Derogatory comments in SEIs were also a focus of the working group.

“Currently, UBC lacks a centralized system to review SEI comments, and only a small number of inappropriate student comments are removed each year, and the existing process depends primarily on individual instructors to identify and report problematic comments,” said Bates. “This decentralized approach … puts the onus on those who are most impacted by them.”

To address the problem, the working group proposed investment in text analytics software capable of flagging comments for human review, trained on UBC data. The report suggests pilot testing be launched with the machine learning company Dataiku.

Senator Robert Kozak, dean of the faculty of forestry, asked Bates how soon a text analysis solution could be implemented.

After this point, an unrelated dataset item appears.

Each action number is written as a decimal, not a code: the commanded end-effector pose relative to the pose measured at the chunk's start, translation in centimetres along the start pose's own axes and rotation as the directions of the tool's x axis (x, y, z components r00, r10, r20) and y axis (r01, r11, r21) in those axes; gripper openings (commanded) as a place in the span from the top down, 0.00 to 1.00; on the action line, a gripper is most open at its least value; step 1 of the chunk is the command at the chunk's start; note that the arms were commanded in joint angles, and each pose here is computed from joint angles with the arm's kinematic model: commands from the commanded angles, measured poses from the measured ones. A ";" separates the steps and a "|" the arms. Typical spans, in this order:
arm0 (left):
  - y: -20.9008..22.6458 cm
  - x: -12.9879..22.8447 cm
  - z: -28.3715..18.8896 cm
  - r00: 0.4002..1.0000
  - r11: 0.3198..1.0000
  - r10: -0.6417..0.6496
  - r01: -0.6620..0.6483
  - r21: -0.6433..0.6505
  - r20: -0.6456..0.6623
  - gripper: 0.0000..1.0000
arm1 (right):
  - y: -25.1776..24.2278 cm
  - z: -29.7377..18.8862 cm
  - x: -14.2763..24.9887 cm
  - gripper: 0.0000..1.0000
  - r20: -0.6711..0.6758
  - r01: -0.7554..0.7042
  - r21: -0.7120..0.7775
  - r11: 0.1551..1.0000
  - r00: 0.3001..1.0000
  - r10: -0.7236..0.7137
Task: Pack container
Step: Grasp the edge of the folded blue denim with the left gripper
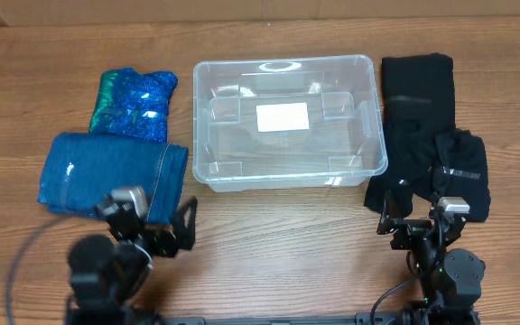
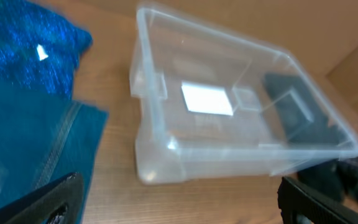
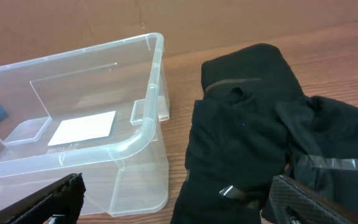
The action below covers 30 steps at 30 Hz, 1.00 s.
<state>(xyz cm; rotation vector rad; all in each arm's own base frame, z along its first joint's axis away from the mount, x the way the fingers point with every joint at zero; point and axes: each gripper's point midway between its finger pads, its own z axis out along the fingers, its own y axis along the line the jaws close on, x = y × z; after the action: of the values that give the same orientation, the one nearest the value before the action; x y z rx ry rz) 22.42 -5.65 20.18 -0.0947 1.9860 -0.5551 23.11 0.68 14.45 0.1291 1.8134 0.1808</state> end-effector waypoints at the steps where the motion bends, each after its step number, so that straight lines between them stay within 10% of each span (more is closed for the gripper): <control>1: -7.1 -7.1 -1.5 0.995 0.964 0.099 -0.098 0.249 0.008 0.00 | -0.1 0.0 -0.1 0.00 0.008 -0.004 0.005 1.000 1.000 0.004; 4: -9.8 -11.1 -1.8 0.991 0.934 0.134 -0.134 0.330 0.022 0.00 | -0.1 0.0 -0.1 0.00 0.008 -0.004 0.005 1.000 1.000 0.004; 9: 0.6 -11.6 1.0 0.986 0.974 -0.129 0.106 -0.199 -0.104 0.00 | -0.1 0.0 -0.1 0.00 0.008 -0.004 0.005 1.000 1.000 0.004; 16: 16.8 -8.2 0.1 0.844 0.716 -0.518 0.339 -0.610 -0.138 0.00 | -0.1 0.0 -0.1 0.00 0.008 -0.004 0.005 1.000 1.000 0.004; 24: 28.2 -4.3 -3.9 0.675 0.476 -0.738 0.535 -0.698 0.014 0.00 | -0.1 0.0 -0.1 0.00 0.008 -0.004 0.005 1.000 1.000 0.004; 30: 32.9 -1.6 -0.6 0.685 0.595 -0.723 0.552 -0.584 -0.090 0.00 | -0.1 0.0 -0.1 0.00 0.008 -0.004 0.005 1.000 1.000 0.004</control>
<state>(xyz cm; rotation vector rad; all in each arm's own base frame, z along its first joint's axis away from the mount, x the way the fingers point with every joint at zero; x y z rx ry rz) 26.48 24.52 8.87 -1.3638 2.3238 -0.3927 23.11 0.67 14.45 0.1290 1.8134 0.1802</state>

Bates said he hopes something will be pilotable “within the next 12 months.”

“Given the focus [on] mental health at our university, I would suggest that funding that [pilot] is a priority,” Kozak followed up.

“Just looking at the data and the favorability, it looks great. It looks a little too great,” Senator Drédyn Fontana said. “I’m wondering if there's some selection bias, maybe, in who's filling up these surveys?”

“I'm wondering if the committee has considered … mid-term surveys,” Fontana asked, adding the “personal incentive” of being able to affect a course mid-semester might make for “more constructive feedback.”

Bates said any survey has to deal with selection bias, and that while the university encourages midterm check-ins, they serve a different purpose than “summative” SEIs.

At one point, Senator Steven Pelech suggested the lower scores associated with racialized faculty might not be due to discrimination but instead to some of them being “diversity, equity, inclusion hires.” No senator responded to that remark.

Meeting time debate continues after tied vote

The Oct. 15 Senate meeting saw a proposal to move the body’s meeting time from 6 p.m. to 4 p.m. for the next eight years, starting next September. It was sent back to the Agenda Committee after student senators objected, saying many students would categorically be unable to participate in proceedings if their class schedules failed to align. After a narrow vote to refer the matter back to the agenda committee, Bacon asked the committee to focus squarely on this issue. The original purpose of the change was to support the participation of faculty with families and make sure proceedings ended earlier in the day.

This meeting, the Agenda Committee returned and recommended the same thing — 4 p.m.

“The Agenda Committee is making our motion exactly as we made it last time [because] we feel that this is the best decision to bring forward to Senate,” said Senator Wendy Norman, presenting the motion for the committee. She added that deans from all faculties would be “able to work with any student or faculty member” in need of accommodations to participate in Senate proceedings.

The Academic Calendar already provides a mechanism for granting academic concessions to students whose attendance is required at governance meetings.

More than a half-dozen senators spoke against the motion. Student senators Cade Desjarlais, Zarifa Nawar, Kareem Hassib and Judy Xu all voiced their opposition. Hassib noted that there are 18 student senators, compared to twice as many faculty senators. “If six students can't make it to Senate … that's a third of our entire student caucus,” he said.

“I think it's a bit lame that we can't cope” with a 6 p.m. start time, Senator Sean Graham said. Senator Adibi said if there were a motion on the floor to ban certain students from running for Senate, everybody would vote against it. “I think while this motion is well-intentioned, it has the same consequence,” he said.

The eventual vote was a tie — 27–27. “Are you joking?” Bacon asked the Senate clerk. “I don't want to make a decision like this on one or two votes, especially when it's divided across the stakeholder lines … Senator Norman, with my apologies, I'm going to send it back to committee,” he said.

“Thank you for a great debate, everybody, and let's move on with our lives.”

A previous version of this article incorrectly included Drédyn Fontana in the group of student senators opposing the Senate time change. He actually supported it, saying he took a "different perspective" from his peer student senators. The Ubyssey regrets this error.